As Maitland says, mocking the upholders of the “speculative dogma” of natural justice “We can  (its upholders seem to say) concieve that a statute might be so irational,  so wicked, that we would not want to enforce it; but as a matter of fact, we have never known such a statute made.”

Pages 107-108  “A Sketch of English Legal History” G.P. Putnam and Sons, New York and London (1915) chapter five (written by Maitland rather than his coarthor Francis Montague) on “Statute and Common Law”.

Oh you dog Maitland,  you pig  – may you be burning, even as I type these words,  for your lies. What of the Statute of Labourers that tried to reduce all peasants (including those who had always been free – such as the people of Kent) to serfs? Much in the manner of the Emperor Diocletian. Or the Stature of Artificers under the first Elizabeth that tried to turn all people (bar the rich) into de facto slaves – forbidden to practice any other trade than that of their father, and forbidden to leave the parish of their birth?  What of the “Black Act” (passed as late as the 1700s) that punished some two hundred crimes (some quite minor) with death?

What of so many other Acts of Parliament – both so irational and so wicked that no one (other than a monster) would uphold them?

However,  I hope the idea of law as trying (in the circumstances of  time and place) to give effect to the principles of jusice (NOT the WILL of the ruler or rulers – in the mannor of the late Roman Empire or of Thomas Hobbes and his “Legal Positivists” with their Hell vomit doctrine that whatever the “legistlature” declares is law)  makes a some sense to libertarians.

As for my errors – no doubt many and terrible……

I offer the words of John Dundas.

“If this Treatise should happen to be less correct, the Reader would be pleased to give himself the trouble to mend the Errors, and excuse what is amiss, this Book being given to be printed by a certain person when the Author was our of Town, and knew nothing of the publishing of it, not having designed so soon to send it abroad into the world.”


  1. Mr Ed says:

    If only the law were (still?) like a language, universally and readily understood, the work of no individual or group, and changing organically to suit circumstances rather than being changed to suit individuals or groups.

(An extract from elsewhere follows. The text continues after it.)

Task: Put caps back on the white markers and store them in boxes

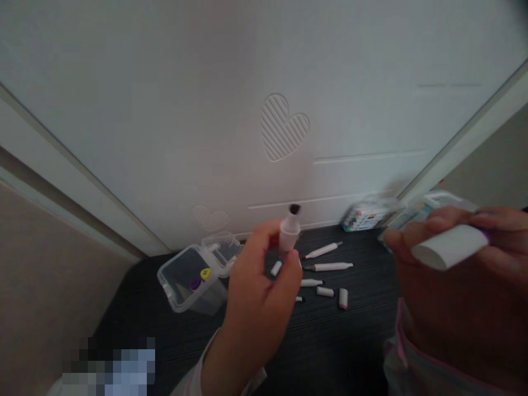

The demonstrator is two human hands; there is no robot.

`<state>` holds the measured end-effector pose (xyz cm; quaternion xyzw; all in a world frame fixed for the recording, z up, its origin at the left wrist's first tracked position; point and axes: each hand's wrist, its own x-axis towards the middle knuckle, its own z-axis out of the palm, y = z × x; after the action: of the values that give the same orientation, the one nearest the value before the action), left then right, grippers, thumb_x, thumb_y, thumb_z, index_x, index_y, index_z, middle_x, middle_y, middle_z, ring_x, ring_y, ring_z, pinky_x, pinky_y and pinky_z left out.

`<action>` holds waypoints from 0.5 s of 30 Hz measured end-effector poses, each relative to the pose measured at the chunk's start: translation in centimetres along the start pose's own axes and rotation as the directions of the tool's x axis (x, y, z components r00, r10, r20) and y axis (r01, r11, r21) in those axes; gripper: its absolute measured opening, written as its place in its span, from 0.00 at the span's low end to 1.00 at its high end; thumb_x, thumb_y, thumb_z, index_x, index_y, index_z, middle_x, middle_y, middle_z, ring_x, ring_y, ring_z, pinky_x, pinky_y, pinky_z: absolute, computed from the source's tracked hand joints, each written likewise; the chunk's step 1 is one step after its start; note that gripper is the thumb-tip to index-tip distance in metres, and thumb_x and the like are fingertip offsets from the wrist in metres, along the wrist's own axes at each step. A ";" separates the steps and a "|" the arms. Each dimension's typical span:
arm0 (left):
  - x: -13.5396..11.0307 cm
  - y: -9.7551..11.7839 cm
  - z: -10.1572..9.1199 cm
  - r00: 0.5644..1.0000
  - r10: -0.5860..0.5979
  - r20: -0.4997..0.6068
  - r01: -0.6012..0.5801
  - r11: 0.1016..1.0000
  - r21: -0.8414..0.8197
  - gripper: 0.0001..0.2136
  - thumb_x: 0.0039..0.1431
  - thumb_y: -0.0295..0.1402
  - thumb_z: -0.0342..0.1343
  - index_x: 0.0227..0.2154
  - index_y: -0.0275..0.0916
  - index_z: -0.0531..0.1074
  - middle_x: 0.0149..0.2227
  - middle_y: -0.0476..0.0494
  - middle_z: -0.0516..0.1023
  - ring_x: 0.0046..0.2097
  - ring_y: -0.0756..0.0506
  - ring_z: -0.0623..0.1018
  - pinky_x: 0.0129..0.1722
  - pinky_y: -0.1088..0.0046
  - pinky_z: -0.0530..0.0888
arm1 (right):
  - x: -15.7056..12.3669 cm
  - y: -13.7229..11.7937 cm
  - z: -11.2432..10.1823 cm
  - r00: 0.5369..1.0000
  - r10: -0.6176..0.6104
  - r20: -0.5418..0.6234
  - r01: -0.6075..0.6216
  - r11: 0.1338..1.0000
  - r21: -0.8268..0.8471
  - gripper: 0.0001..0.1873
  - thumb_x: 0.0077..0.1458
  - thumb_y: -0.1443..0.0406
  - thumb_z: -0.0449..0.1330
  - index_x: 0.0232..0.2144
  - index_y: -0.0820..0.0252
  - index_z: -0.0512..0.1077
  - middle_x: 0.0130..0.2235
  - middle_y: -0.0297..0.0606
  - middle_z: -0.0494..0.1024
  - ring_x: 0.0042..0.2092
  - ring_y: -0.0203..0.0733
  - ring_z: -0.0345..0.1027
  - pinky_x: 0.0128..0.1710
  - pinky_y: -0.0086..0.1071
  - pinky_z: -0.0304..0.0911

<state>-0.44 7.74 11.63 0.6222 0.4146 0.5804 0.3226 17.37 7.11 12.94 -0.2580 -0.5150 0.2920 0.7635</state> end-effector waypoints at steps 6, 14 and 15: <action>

  2. Single Acts of Tyranny says:

    I have to say this is a truly stunning post, great job Paul

  3. John Galt says:

    In the feudal system, I was amused by the fact that it makes no fundamental difference if the king owns all of the land or the king owns none of it. Provided he defends a well understood concept of “Justice” (made up of natural law and custom), then he can do on the land as he pleases.

    I had always assumed that the lands were gifted to the feudal lords from the king and thereon downwards, that the price was loyalty and the recognition of that loyalty (to the death). Equally, when a feudal lord died, his heir presented his claim of right to the king and in return for continued loyalty, retained the lands and title of his father/predecessor.

    Since from this perspective all lands are the gift of the crown, doesn’t that mean that if the king refuses to accept an oath from the heir of a feudal lord then the lands would revert to the king?

    I can see why the barons wanted Magna Carta to stop King John from cheating them out of their lands and titles.

  4. Laird says:

    Great article, Paul. Thanks for sharing it.

  5. Julie near Chicago says:

    Paul, I can’t thank you enough for this explanation of feudal law. I see that Dundas’ book is available on Amazon! It’s available with free shipping, if you merely add another book or two whose combined price adds up to $ 8.03. I’m sure I can find something… :)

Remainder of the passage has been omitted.